Prof. Pasqualino Loi
Prof. Pasqualino Loi started to work on embryos 29 years ago in a small Veterinary Faculty in Sardinia, Italy. He has dedicated a great deal of efforts on embryo multiplication by splitting, blastomere separation and embryonic cells nuclear transfer during his PhD. Then Prof. Pasqualino Loi joined Keith Campbell and Ian Wilmut at the Roslin Institute, Edinburgh, Scotland, UK, to work on a sheep nuclear transfer project aiming at cell cycle coordination between enucleated oocytes and donor embryonic nuclei.
The publications jointly delivered (Campbell, KHS Loi et al., Reviews of Reproduction, 1996; Campbell KHS, Loi P., Biol Reprod. 1994) are milestones in nuclear transfer research and prepared the ground for the production of the first sheep cloned from embryonic (Campbell et al., Nature 1996;380: 64-6) and next adult cell lines (Wilmut et al., Nature 1997, 385: 810-3).
After his work at Roslin, Prof. Pasqualino Loi continued to work on Somatic Cell Nuclear Transfer (SCNT) producing the first ever wild animal by cloning (Loi et al. Nature Biotechnology, 2001). SCNT still remains my primary research interest where I have given significant contributions. Prof. Pasqualino Loi have in fact demonstrated for the first time that non-living cells can generate offspring upon SCNT (Loi et al., Biol Reprod. 2002), a breakthrough that has prepared the ground for cloning lyophilized cells (Loi et al., PloS One 2018), till the most recent attempts to clone the mammoth (Yamagata et al., 2019, Sci Rep. 2019; 9:4050).

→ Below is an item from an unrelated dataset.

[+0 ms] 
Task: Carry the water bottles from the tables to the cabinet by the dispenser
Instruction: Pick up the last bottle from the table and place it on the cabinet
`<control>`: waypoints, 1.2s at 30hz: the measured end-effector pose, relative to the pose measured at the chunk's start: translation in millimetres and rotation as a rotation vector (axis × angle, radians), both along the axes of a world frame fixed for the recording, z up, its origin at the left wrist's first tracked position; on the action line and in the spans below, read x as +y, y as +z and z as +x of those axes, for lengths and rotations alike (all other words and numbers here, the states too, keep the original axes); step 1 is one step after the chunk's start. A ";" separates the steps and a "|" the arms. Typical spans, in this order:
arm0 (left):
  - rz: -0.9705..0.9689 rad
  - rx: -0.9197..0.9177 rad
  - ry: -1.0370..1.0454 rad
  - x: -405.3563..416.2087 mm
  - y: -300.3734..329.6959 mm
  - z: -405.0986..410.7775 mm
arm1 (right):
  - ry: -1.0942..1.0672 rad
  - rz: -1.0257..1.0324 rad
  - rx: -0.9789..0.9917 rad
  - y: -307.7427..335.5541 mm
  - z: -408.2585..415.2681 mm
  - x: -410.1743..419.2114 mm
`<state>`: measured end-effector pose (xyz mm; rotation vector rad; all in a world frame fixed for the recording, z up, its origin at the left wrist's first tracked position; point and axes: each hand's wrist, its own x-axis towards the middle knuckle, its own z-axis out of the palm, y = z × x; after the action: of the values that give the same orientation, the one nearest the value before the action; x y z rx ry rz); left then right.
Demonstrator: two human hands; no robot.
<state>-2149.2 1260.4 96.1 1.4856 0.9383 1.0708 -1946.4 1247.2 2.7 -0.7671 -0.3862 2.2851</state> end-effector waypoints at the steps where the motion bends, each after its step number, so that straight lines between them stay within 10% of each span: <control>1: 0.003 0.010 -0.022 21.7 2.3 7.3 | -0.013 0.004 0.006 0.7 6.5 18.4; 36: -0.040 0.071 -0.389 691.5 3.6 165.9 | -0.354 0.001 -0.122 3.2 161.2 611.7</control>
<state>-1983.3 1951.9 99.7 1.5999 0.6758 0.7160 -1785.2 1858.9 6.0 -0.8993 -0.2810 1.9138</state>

Prof. Pasqualino Loi ‘s commitment to elucidate the mechanisms for nuclear reprogramming after SCNT continues, and the latest outcomes of my research group represent a valid option to improve nuclear reprogramming by conferring somatic cells the nuclear structure of a spermatid cells, by the heterologous expression of protamine1 (Iuso et al., Cell Reports 2015; Czernik et al., Nature Protocols 2016; Palazzese et al., Plos One, 2018).